Also, frame-threading artifacts are typically around the GOP boundary, and with a long GOP that can get buried in the overall VMAF. Comparing the minimum frame VMAF or the lowest 1% of frame VMAF values can find regressions much more effectively.
Forteen88
1st May 2019, 20:20
There can be quality regressions when using frame threading. Although that can be turned off directly via -F 1.Thanks, but I've already read that you've written that before here at Doom9. I was just wondering, like the first poster did, if there is any disadvantage (quality degradation) with using a high number of numa-pools.
@Jamaika. I'll rather use your VMAF-compile of x265 that you released not long ago :)
~ VEGETA ~
3rd May 2019, 03:22
Someone suggested getting these for encoding x264/x265, being a cheap and effective build:
https://www.aliexpress.com/item/Buy-discount-motherboard-HUANAN-ZHI-dual-X79-LGA2011-motherboard-with-M-2-slot-dual-Giga-LAN/32886314322.html
https://www.aliexpress.com/item/Intel-Xeon-Processor-E5-2680-V2-CPU-2-8-LGA-2011-SR1A6-Ten-Cores-Server-processor/32831123192.html
So it is dual xeon rig, what do you think?
After some digging on myself for fun reasons, I found this:
https://www.techspot.com/review/1218-affordable-40-thread-xeon-monster-pc/page7.html
Looking forward to your opinions. I wanna know what affordable build or set up one can use to encode. I am now using my dedicated server for this, it is a lousy ATOM 2750 which is not suitable for encoding.
RanmaCanada
3rd May 2019, 04:48
Someone suggested getting these for encoding x264/x265, being a cheap and effective build:
https://www.aliexpress.com/item/Buy-discount-motherboard-HUANAN-ZHI-dual-X79-LGA2011-motherboard-with-M-2-slot-dual-Giga-LAN/32886314322.html
https://www.aliexpress.com/item/Intel-Xeon-Processor-E5-2680-V2-CPU-2-8-LGA-2011-SR1A6-Ten-Cores-Server-processor/32831123192.html
So it is dual xeon rig, what do you think?

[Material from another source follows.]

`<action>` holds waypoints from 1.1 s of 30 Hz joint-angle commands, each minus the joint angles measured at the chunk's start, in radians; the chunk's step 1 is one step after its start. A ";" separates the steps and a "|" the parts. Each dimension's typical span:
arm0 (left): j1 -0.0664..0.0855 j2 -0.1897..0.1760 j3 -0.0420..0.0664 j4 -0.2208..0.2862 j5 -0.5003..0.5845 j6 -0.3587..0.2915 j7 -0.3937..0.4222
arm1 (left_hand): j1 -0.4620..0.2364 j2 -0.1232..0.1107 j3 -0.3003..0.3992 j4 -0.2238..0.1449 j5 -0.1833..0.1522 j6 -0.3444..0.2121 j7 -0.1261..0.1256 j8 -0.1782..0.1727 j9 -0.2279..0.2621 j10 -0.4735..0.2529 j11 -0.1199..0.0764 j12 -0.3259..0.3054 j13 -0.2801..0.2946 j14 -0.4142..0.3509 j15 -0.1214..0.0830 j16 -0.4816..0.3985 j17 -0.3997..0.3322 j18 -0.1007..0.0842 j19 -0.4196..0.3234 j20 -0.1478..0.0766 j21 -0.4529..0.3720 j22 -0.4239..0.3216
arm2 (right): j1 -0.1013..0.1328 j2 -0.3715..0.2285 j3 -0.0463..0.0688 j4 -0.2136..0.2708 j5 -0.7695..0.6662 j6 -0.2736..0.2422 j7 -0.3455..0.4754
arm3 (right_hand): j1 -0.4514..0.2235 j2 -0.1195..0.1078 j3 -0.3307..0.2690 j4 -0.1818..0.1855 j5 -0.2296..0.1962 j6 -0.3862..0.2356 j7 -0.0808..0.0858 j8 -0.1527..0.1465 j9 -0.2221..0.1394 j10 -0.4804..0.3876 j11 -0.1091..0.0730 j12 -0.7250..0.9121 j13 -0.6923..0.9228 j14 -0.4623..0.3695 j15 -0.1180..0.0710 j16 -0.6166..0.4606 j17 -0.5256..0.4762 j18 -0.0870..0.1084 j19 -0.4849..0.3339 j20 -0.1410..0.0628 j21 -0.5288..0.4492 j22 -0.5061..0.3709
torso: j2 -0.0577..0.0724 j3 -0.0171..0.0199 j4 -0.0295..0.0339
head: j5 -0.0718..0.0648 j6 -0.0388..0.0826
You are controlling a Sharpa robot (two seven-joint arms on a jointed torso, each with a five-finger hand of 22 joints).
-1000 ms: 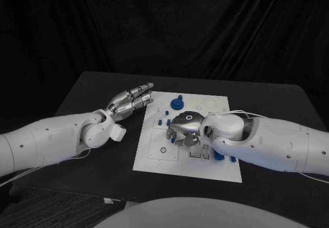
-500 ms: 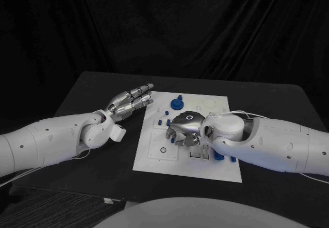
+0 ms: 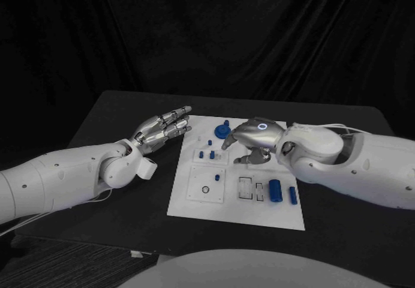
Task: Assemble the parts on the task board
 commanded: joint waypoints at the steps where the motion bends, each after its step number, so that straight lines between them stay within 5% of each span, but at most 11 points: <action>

After some digging on myself for fun reasons, I found this:
https://www.techspot.com/review/1218-affordable-40-thread-xeon-monster-pc/page7.html
Looking forward to your opinions. I wanna know what affordable build or set up one can use to encode. I am now using my dedicated server for this, it is a lousy ATOM 2750 which is not suitable for encoding.
Not worth the money. I recently moved from an E5-2670 to a Ryzen 2700 and I literally almost doubled my frame rate while cutting my power usage by a good third (150 watts while encoding vs 230 watts). If I overclock the 2700 to 2700x speeds, I do double my performance from my old Xeon at the same power usage. The sheer lack of AVX 2.0 makes them horrible for x265. There is a thread by Sagitarre? that properly benches processors for x265. If you check the thread you'll see that all AVX processors are beaten by similarly spec'd AVX 2.0 processors. Even my old 8 core was beaten easily by a quad core with AVX 2.0.
I'd strongly suggest you wait till Zen2 comes out before you make your purchase. You will either be able to get a new system that will destroy the dual Xeon and sip power, or someone's old stuff because they wanted to upgrade. Should be anywhere from 1-2 months at this point.
Same issue here:
/ffmpeg -loglevel verbose -i 35543_1080p_25.mov -vf scale=960:540 -pix_fmt yuv420p10le -codec:v libx265 -x265-params keyint=100:min-keyint=200:no-open-gop=1:nal-hrd=VBR:force-cfr -level 5.1 -profile:v main10 -preset slow -crf 23 -maxrate 3M -bufsize 3M -force_key_frames "expr:eq(mod(n,100),0)" -c:a:0 aac -ac:a:0 2 -ab:a:0 128k -y foo_crf23_3.mp4
OS: RHEL 7.3 x64
CPU : Intel(R) Xeon(R) Silver 4114 CPU @ 2.20GHz x 2
So 40 "cores"
ffmpeg 4.1.3 static
Can never get over 10% usage with 1 encode job..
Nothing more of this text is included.